И стал студентом МГУ. Когда Феликс сдал на одни пятерки первую сессию, ласковая бабуля торжественно объявила:
– Молодой, здоровый мужчина не желает прислушиваться к моим умным советам, игнорирует их. Его позиция такова: сам решаю свои проблемы, я взрослый. Но тогда возникает вопрос: если ты такой самодостаточный, то почему ты живешь в доме у той, кого считаешь дурой? Ешь, пьешь за ее счет? Или обострение «самодостаточности» утихает, когда хочется вкусно поужинать, поспать на мягком и чистом и не думать о коммунальных платежах? Или ты самостоятельный, тогда живи отдельно. Или ты ешь из моей руки, тогда изволь меня слушаться.
– Справедливые слова, – согласился Феликс и ушел из дома, взяв только портфель, набитый книгами.
Несколько лет Маневин не общался с бабушкой, а та не испытывала желания встречаться со строптивым внуком, но не забывала каждый божий день напоминать дочери, что та родила от мужлана чудовище и усугубила плохую генетику ребенка неправильным воспитанием.

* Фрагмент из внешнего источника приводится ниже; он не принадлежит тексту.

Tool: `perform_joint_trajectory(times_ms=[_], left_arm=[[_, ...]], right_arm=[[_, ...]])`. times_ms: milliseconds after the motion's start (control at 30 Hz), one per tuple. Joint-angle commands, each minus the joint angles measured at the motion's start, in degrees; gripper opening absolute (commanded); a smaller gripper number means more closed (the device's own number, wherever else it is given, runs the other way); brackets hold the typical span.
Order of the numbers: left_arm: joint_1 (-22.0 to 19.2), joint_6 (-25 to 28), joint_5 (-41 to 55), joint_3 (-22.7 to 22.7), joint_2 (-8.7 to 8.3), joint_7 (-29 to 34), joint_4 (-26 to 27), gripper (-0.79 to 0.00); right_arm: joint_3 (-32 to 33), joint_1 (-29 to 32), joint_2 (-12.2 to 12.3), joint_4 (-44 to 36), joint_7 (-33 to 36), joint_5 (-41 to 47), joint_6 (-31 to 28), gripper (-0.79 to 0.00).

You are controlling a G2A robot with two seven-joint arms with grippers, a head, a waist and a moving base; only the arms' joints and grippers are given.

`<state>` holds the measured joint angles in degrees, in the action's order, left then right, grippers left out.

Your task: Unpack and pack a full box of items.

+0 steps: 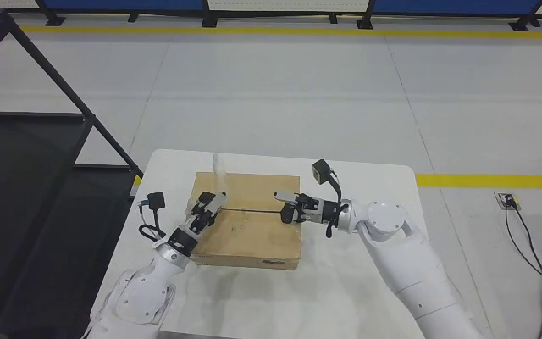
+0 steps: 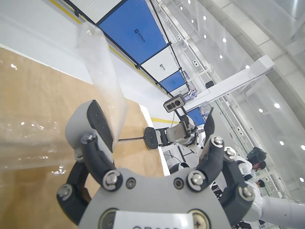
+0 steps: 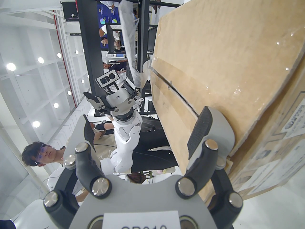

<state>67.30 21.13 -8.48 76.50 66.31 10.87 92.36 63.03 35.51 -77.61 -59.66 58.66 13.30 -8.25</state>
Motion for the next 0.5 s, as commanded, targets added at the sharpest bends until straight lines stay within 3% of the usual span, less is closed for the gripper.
perform_joint_trajectory(times_ms=[0, 467], left_arm=[[-0.32, -0.02, -0.43, -0.53, 0.13, 0.02, -0.45, 0.000], [-0.94, -0.40, -2.51, -2.54, 0.77, 0.56, -0.47, 0.000]], right_arm=[[0.00, 0.00, 0.00, 0.00, 0.00, 0.00, 0.00, 0.000], [0.00, 0.00, 0.00, 0.00, 0.00, 0.00, 0.00, 0.000]])
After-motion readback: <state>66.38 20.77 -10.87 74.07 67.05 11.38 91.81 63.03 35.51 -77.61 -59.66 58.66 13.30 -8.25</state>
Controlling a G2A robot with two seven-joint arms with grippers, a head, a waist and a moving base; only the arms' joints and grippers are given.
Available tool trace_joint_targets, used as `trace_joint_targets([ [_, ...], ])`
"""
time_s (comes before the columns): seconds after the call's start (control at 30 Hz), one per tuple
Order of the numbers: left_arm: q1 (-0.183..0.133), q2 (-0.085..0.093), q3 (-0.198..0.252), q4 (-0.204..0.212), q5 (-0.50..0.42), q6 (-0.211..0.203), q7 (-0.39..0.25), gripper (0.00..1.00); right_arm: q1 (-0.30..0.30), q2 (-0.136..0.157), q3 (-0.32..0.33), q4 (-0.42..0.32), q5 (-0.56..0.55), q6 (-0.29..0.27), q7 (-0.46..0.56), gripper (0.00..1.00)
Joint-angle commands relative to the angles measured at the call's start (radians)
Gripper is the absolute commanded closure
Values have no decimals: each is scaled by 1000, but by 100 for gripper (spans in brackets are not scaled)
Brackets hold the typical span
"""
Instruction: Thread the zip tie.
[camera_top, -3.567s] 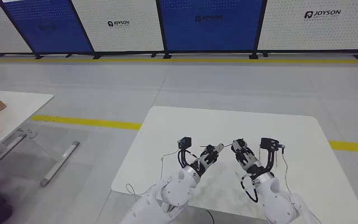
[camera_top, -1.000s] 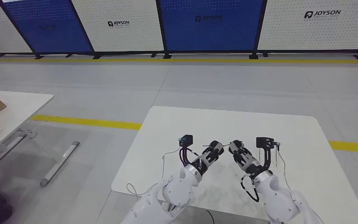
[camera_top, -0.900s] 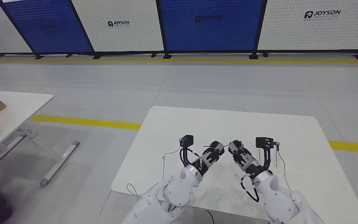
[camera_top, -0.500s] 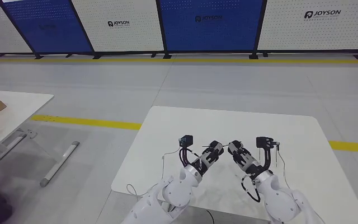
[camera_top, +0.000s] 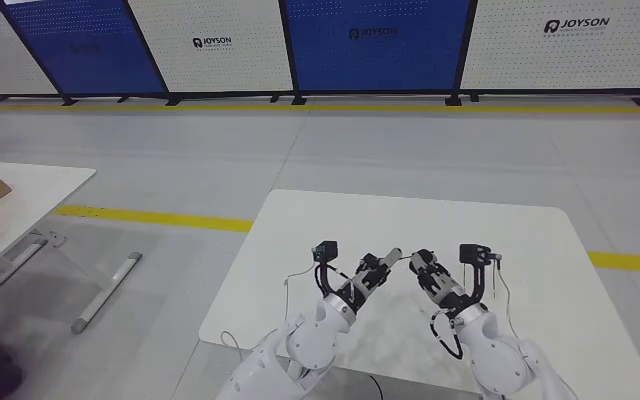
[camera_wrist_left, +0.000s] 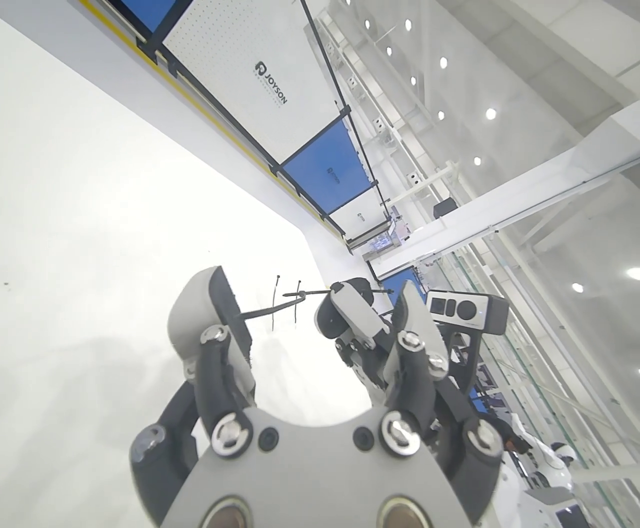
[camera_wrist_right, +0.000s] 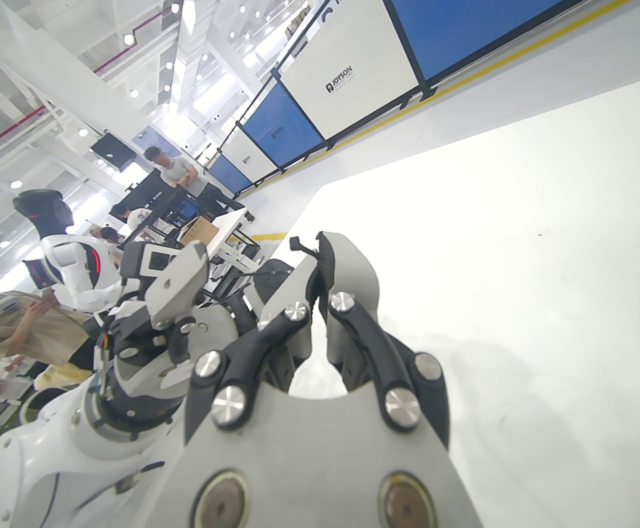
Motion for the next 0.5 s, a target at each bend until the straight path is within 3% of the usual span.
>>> trace_joint_targets([
  [0.0, 0, 0, -1, 1, -1, 0, 0, 97, -2, 0, 1, -1, 2, -2, -3, 100],
  [0.47, -4, -2, 2, 5, 14, 3, -14, 100, -8, -3, 1, -7, 11, -8, -11, 100],
])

Со временем отношения у Феликса с Зоей кое-как наладились, Маневин повзрослел, понял, что от его войны с бабкой страдает Глория, и ради матери старается хранить мир. Но он знает, что дружить с Зоей Игнатьевной невозможно, потому что хорошие отношения в ее понимании – это исполнение всех ее требований в любой момент, независимо от времени суток и собственных планов.
Меня Зоя терпеть не может. Я никак от нее не завишу, ни материально, ни морально. Один раз я выгнала бабулю мужа из своего дома, но потом, ради Глории, все вернулось на круги своя. Мы с Феликсом счастливы, а Зою бесит, когда кто-либо живет с улыбкой на лице и улыбка эта не светский «смайл», а искреннее выражение радости бытия.
Можно ли существовать, никогда никого не любя? Мне такие индивидуумы пока не встречались, даже самые неприятные представители человеческого рода испытывают светлые чувства, если не к себе подобным, то к кошке, собаке, крыске… У Зои Игнатьевны есть младший сын Игорь. Любимый. Обожаемый. Несравненный. Лучший на свете. Солнце, на котором нет ни одного крохотного пятнышка. Чем занимается Гарик? Постоянно затевает бизнес. То он собирается выпускать туалетную бумагу со съедобной втулкой. А что? Прекрасная идея. Размотал в туалете рулон, а круглый держатель съел. Или вот еноты-полоскуны, они могут стать прекрасными прачками, вытеснят с рынка автоматические стиральные машины. Гениальной показалась Гарику и идея отыскивать с помощью собаки Мафи в подмосковных лесах грибы трюфели и продавать их за сотни тысяч евро на мировых аукционах. Можно я не стану продолжать список его идей? Поверьте, он очень длинный. Затевая очередной проект, Гарик абсолютно уверен, что разбогатеет. Никакие разумные слова вроде: «Под Москвой трюфели никогда не росли», на парня не действуют. Он с головой бросается в омут бизнеса и тонет в нем, не успев издать всхлипа. А когда добрые люди вытаскивают Игоря за шкирку на берег, он мигом обвиняет в своих неудачах тупой российский народ, который не способен креативно мыслить, не хочет жевать втулку, приобретать енотов, и Игорь тотчас теряет интерес к неудачному делу. Полоскунов и собаку Мафи он просто решил выгнать на улицу. Мы пристроили енотов к одному знакомому, который содержит зоопарк, и все они там отлично себя чувствуют. А собаку Мафи забрали к себе, она теперь каждый день радует нас очередным хулиганством.